##### Data
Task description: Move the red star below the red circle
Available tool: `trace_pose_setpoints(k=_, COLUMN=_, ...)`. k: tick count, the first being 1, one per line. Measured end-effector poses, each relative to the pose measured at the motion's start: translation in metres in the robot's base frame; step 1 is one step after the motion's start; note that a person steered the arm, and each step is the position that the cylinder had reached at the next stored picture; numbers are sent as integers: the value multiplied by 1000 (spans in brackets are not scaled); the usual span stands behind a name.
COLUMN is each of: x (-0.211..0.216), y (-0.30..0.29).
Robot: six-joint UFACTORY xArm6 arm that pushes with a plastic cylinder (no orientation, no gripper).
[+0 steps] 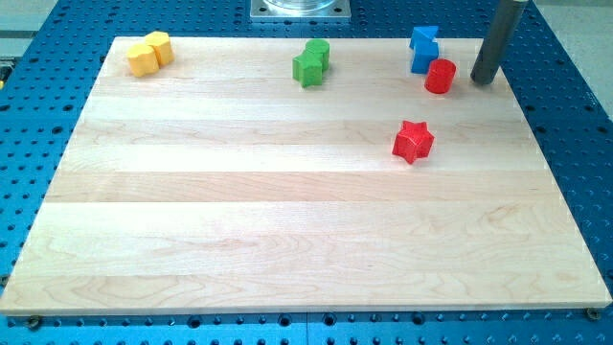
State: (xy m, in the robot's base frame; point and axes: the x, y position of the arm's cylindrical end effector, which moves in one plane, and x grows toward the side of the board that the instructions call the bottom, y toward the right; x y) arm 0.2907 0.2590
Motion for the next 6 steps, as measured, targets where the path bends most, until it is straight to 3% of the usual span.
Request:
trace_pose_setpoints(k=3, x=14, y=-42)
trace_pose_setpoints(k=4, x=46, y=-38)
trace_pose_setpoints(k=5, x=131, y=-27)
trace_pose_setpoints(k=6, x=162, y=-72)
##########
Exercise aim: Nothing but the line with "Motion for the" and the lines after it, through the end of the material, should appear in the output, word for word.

Problem solution:
Motion for the next 6 steps, as measured, targets where the path bends most, until it is straight to 3% of the usual span.
Request:
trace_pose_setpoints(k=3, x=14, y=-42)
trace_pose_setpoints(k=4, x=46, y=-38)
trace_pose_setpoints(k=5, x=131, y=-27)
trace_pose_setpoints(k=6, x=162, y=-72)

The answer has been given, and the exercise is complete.